> _Problem to work on_: Restate word for word the line containing "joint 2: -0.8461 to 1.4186" and each line that follows it, through the last line below, and nothing else.

> _Given material_:

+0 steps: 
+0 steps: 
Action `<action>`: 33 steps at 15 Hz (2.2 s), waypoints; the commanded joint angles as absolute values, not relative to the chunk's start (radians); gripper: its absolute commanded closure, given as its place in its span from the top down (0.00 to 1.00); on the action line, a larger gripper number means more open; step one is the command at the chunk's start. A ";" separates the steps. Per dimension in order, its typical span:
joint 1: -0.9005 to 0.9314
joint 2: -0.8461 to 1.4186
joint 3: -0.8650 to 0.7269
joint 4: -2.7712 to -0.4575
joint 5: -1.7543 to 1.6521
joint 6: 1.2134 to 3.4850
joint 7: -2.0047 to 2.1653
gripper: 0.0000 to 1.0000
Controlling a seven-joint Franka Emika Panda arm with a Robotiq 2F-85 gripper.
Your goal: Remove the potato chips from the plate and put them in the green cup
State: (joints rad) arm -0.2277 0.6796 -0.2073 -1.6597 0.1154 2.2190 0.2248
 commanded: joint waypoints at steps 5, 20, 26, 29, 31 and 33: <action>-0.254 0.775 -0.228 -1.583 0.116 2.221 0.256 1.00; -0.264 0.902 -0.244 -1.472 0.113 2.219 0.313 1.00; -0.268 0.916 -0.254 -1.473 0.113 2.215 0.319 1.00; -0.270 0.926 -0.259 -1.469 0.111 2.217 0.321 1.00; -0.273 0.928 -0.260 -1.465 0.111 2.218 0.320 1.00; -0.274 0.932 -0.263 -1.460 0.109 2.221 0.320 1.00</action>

> _Exercise answer_:
joint 2: -0.8461 to 1.4186
joint 3: -0.8650 to 0.7269
joint 4: -2.7712 to -0.4575
joint 5: -1.7543 to 1.6521
joint 6: 1.2134 to 3.4850
joint 7: -2.0047 to 2.1653
gripper: 0.0000 to 1.0000
Controlling a seven-joint Franka Emika Panda arm with a Robotiq 2F-85 gripper.
Your goal: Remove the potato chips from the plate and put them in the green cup
State: (joints rad) arm -0.2277 0.6796 -0.2073 -1.6597 0.1154 2.2190 0.2248
 commanded: joint waypoints at steps 5, 20, 26, 29, 31 and 33: <action>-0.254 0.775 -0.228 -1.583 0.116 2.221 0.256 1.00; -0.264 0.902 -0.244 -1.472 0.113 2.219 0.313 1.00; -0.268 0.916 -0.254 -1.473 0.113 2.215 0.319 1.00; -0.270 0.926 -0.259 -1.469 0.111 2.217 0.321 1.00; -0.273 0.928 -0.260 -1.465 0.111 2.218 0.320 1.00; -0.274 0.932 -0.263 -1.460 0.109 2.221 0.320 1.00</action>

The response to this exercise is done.